_ACTIVITY_. Pictures left aside, return the lines below exactly, from the one with "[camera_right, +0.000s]" to the end, including both ends.

══ INFORMATION PROVIDED ══

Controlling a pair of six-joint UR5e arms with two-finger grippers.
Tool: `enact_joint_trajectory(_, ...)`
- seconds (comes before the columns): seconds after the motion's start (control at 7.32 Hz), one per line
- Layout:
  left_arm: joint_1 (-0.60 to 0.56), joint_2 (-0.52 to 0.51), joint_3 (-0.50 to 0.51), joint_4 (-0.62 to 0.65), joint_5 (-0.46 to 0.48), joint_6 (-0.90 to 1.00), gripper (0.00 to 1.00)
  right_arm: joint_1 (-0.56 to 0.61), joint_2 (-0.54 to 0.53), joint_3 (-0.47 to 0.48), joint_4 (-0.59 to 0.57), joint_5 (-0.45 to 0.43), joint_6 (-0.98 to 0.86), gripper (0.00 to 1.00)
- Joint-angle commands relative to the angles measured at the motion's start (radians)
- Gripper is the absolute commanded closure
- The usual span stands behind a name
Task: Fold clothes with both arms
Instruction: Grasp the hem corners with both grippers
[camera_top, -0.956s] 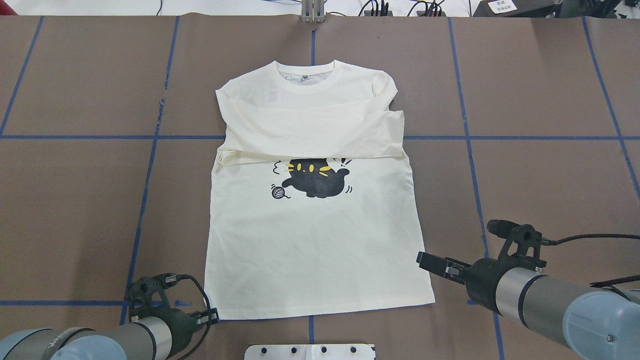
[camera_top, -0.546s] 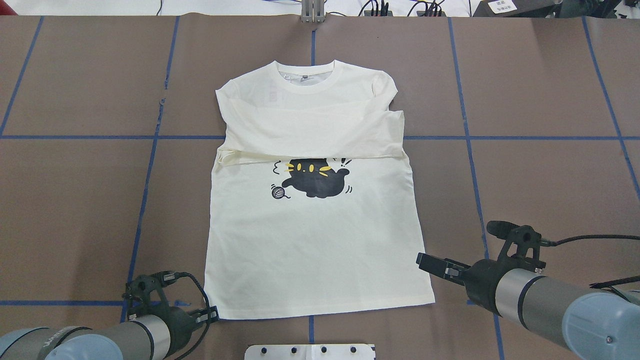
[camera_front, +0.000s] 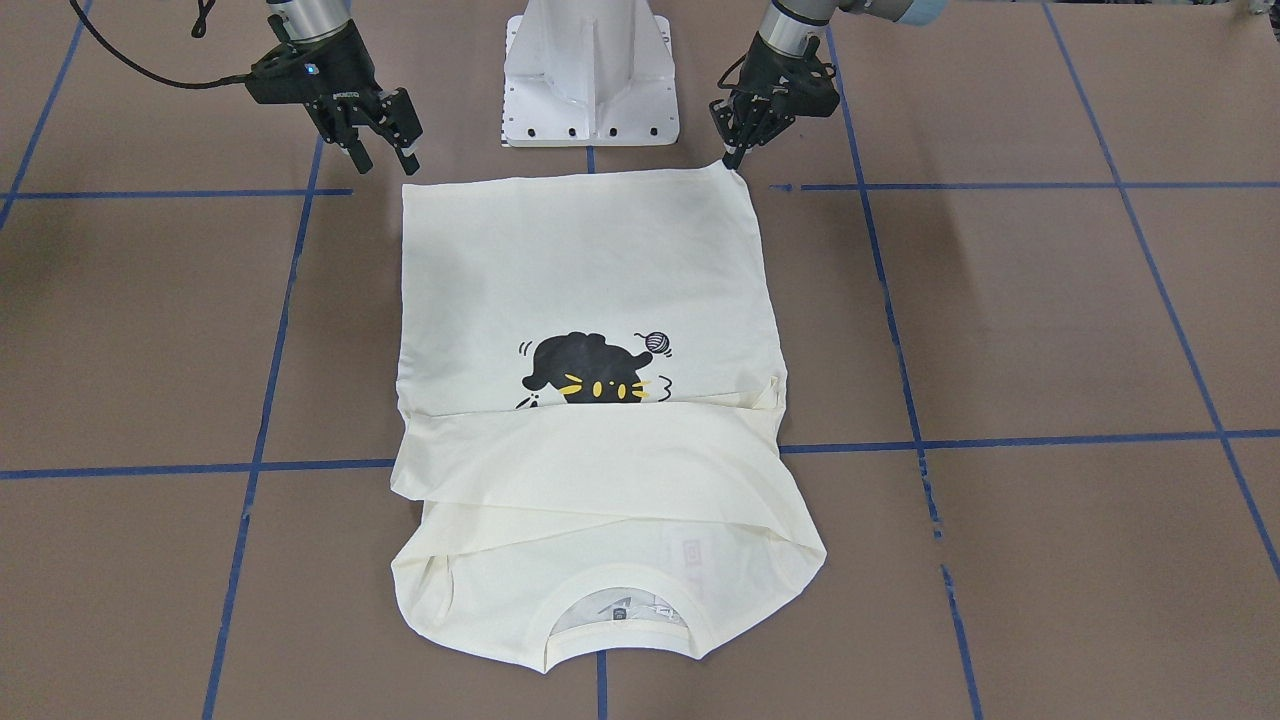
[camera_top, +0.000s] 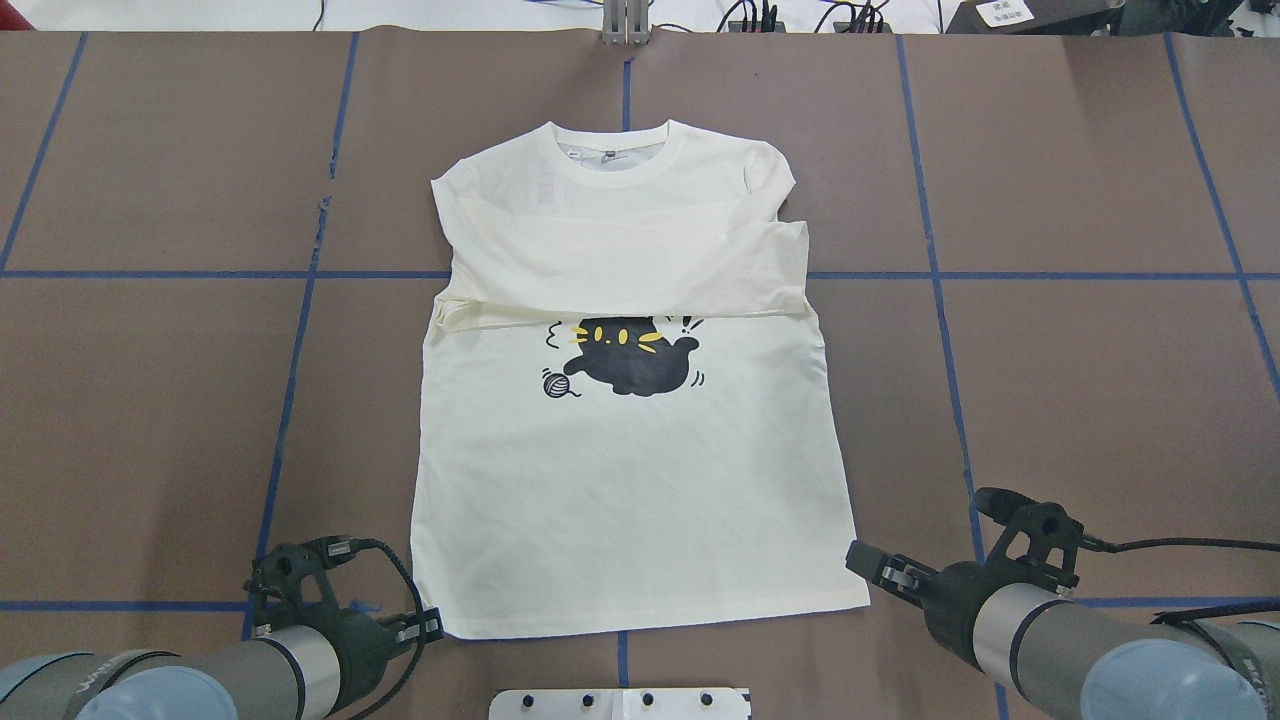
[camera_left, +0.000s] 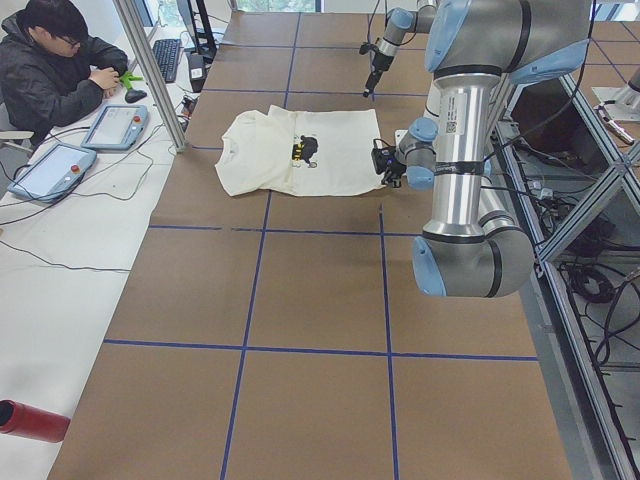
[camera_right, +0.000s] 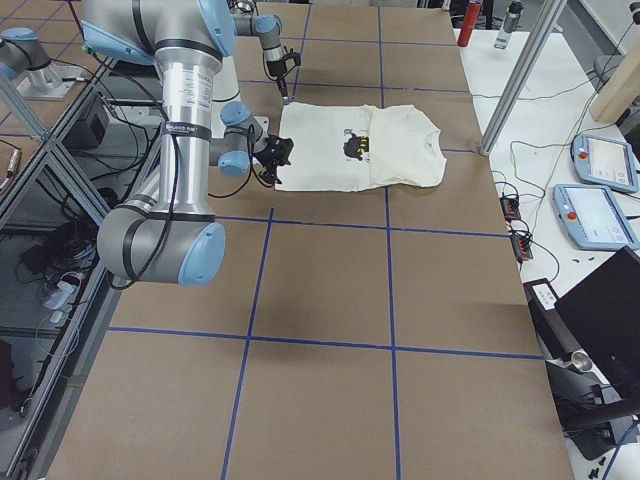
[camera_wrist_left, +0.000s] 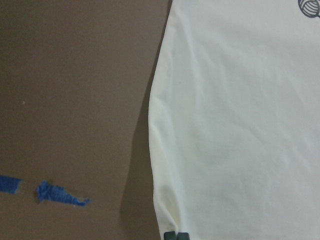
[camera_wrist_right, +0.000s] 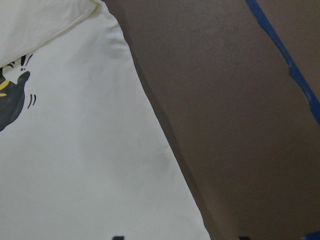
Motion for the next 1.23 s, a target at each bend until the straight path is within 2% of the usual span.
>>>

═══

_EXERCISE OUTPUT_.
[camera_right, +0.000s] 
[camera_wrist_left, +0.000s] 
[camera_wrist_right, +0.000s] 
Motion for the next 1.23 s, a target at each bend until the straight path is within 2% of the usual span.
>>>

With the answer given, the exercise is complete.